Il critico Jon Savage, che segue la scena punk inglese fin dai vagiti delle prime band, ha scritto due libri sull´argomento negli ultimi cinque anni (England´s Dreaming e England´s Dreaming Tapes), che ora la casa editrice Arcana pubblica in un solo volume dalle dimensioni di dizionario, Il (grande) sogno inglese. I Sex Pistols e il punk... e tutte le interviste. Savage conosce a memoria nomi e cognomi, vizi (molti) e virtù (nessuna) dei protagonisti, li ha inseguiti nei club di provincia e li ha aspettati nelle hall di alberghi cheap, si è fatto travolgere da orde di fan, e ha maturato la certezza che il punk non sarebbe stato così potente e influente - e non solo sulla scena rock - se non ci fossero stati i Sex Pistols a incarnare quell´iniziale, devastante energia, astutamente "calcolata" da Malcolm McLaren utilizzando «scampoli di radicalismo politico fine anni Sessanta, una carica sessuale fortemente fetish, elementi chiave di cultura pop e sociologia giovanile».

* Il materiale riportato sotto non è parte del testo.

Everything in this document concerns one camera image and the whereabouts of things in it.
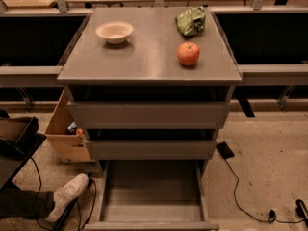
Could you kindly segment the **grey bottom drawer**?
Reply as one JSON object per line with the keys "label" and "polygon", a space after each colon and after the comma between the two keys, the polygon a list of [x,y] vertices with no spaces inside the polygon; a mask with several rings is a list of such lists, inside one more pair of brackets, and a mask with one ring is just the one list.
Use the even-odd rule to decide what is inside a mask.
{"label": "grey bottom drawer", "polygon": [[106,161],[99,216],[85,231],[218,231],[194,160]]}

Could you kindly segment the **grey drawer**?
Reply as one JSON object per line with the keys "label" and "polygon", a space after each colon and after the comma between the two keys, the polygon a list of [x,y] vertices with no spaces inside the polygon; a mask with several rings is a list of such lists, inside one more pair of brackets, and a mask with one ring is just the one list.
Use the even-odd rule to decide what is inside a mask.
{"label": "grey drawer", "polygon": [[218,129],[230,106],[225,102],[72,102],[74,121],[84,128]]}
{"label": "grey drawer", "polygon": [[94,160],[203,160],[216,141],[209,129],[89,129]]}
{"label": "grey drawer", "polygon": [[194,160],[106,161],[99,216],[85,231],[218,231]]}

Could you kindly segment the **grey drawer cabinet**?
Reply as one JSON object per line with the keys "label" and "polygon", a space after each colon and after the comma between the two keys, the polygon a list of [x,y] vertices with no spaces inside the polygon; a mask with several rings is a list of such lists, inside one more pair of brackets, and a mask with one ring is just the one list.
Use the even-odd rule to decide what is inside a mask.
{"label": "grey drawer cabinet", "polygon": [[[98,8],[68,57],[57,80],[72,102],[225,102],[242,80],[213,17],[193,42],[200,48],[197,63],[182,66],[177,48],[178,8]],[[106,22],[134,27],[121,44],[96,34]]]}

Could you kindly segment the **grey middle drawer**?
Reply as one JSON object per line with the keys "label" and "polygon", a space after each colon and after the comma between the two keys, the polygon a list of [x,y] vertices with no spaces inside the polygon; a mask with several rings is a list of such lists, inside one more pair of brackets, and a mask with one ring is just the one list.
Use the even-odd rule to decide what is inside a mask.
{"label": "grey middle drawer", "polygon": [[94,160],[203,160],[216,141],[209,129],[89,129]]}

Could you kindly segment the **grey top drawer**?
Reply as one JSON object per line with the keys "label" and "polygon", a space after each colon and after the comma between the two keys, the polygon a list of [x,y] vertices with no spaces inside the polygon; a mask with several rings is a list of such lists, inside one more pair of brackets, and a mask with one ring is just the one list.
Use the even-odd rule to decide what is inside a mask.
{"label": "grey top drawer", "polygon": [[72,102],[74,121],[84,128],[218,129],[230,106],[225,102]]}

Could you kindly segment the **red apple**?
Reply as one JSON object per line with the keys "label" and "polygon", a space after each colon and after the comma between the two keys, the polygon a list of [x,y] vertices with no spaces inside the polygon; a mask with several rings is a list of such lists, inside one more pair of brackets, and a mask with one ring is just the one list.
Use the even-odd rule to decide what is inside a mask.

McLaren, che ha tutto il diritto di rivendicare sui Pistols lo stesso ruolo genitoriale di Andy Warhol sui Velvet Underground, lavorava nella sua Factory al numero 430 di King´s Road, una boutique chiamata SEX che gestiva con Vivienne Westwood. Fu proprio lì che i Sex Pistols, in cerca di un cantante, fecero la prima audizione a Johnny Rotten. Sempre lì dentro McLaren e Westwood inventarono il look della band e di una generazione, creando a tavolino i personaggi di Rotten e Sid Vicious, i Jagger & Richards (o i Lennon & McCartney) del punk. Nel giro di pochi mesi SEX divenne il tempio della scena punk, come Carnaby Street per i vecchi mod e la swingin´London. «Negli anni in cui esplose il punk», spiega Johnny (Rotten) Lydon, «l´Inghilterra era un paese a dir poco deprimente. Abbandonato a se stesso: sporcizia, disoccupazione, scioperi a catena. La mia generazione è cresciuta con la convinzione che se non stavi dall´altra parte della barricata non avevi nessuna possibilità di uno straccio di lavoro». Quella dei punk fu la prima di una serie di «generazioni vuote» di fine millennio, che ha ispirato rocker e artisti per almeno tre decenni.
Quando all´inizio del 1977 il bassista Glen Matlock fu rimpiazzato dal carismatico e folle Sid Vicious (un altro protegé di McLaren), i Pistols avevano già fatto terra bruciata anche negli Usa. Eroina e discordia furono alla base di un tour che ha fatto epoca. Il 17 gennaio del 1978 la band con un solo, glorioso album alle spalle (Never Mind the Bollocks, Here´s the Sex Pistols, istantaneo primo posto nella classifica inglese) era già al capolinea. Quel che non è scritto nella storia del rock è cronaca. Sid Vicious, dopo aver accoltellato la fidanzata Nancy Spungen al Chelsea Hotel, morì a New York per overdose il 2 febbraio del 1979. Rotten si è ripreso il suo vero nome, John Lydon, e ha continuato a vagabondare per la scena rock con i Public Image Ltd. A Malcolm McLaren il marchio Sex Pistols ha garantito una rendita fino alla morte, avvenuta lo scorso aprile. E Vivienne Westwood è entrata nell´olimpo del fashion business. Punk but chic.